--- GIVEN INFORMATION Enclosed Below ---

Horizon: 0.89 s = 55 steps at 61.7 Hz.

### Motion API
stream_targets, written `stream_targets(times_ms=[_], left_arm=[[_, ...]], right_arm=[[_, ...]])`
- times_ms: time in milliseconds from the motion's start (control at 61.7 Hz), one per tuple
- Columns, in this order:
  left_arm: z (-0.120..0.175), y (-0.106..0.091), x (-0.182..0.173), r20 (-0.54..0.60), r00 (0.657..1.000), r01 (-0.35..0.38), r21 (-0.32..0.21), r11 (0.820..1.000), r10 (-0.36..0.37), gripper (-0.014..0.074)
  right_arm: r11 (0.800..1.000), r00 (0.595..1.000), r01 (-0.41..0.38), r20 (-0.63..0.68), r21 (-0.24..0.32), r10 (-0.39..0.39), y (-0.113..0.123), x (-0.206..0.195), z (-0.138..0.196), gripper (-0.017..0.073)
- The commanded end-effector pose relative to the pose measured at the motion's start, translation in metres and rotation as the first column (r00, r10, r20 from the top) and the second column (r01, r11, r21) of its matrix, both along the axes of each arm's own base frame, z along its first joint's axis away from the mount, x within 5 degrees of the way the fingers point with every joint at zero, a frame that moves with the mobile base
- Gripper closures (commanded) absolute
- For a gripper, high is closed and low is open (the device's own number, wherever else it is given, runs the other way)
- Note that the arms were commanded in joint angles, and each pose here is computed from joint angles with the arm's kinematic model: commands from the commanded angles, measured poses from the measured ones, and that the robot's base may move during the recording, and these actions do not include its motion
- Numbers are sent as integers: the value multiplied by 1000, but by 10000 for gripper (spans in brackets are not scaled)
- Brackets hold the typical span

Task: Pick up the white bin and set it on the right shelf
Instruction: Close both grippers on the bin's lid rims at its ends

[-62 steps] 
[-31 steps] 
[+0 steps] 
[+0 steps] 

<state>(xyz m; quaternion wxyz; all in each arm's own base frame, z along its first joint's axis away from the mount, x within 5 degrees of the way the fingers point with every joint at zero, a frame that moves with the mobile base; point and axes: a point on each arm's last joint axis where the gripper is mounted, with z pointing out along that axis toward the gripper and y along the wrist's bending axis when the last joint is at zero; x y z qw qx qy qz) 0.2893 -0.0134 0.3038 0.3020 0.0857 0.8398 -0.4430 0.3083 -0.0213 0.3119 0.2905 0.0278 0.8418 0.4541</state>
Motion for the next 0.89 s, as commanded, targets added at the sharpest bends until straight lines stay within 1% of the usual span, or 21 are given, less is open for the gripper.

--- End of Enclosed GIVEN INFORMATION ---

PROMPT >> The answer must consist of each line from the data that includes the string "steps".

EXERCISE RESULT >>
Horizon: 0.89 s = 55 steps at 61.7 Hz.
[-62 steps] 
[-31 steps] 
[+0 steps] 
[+0 steps] 

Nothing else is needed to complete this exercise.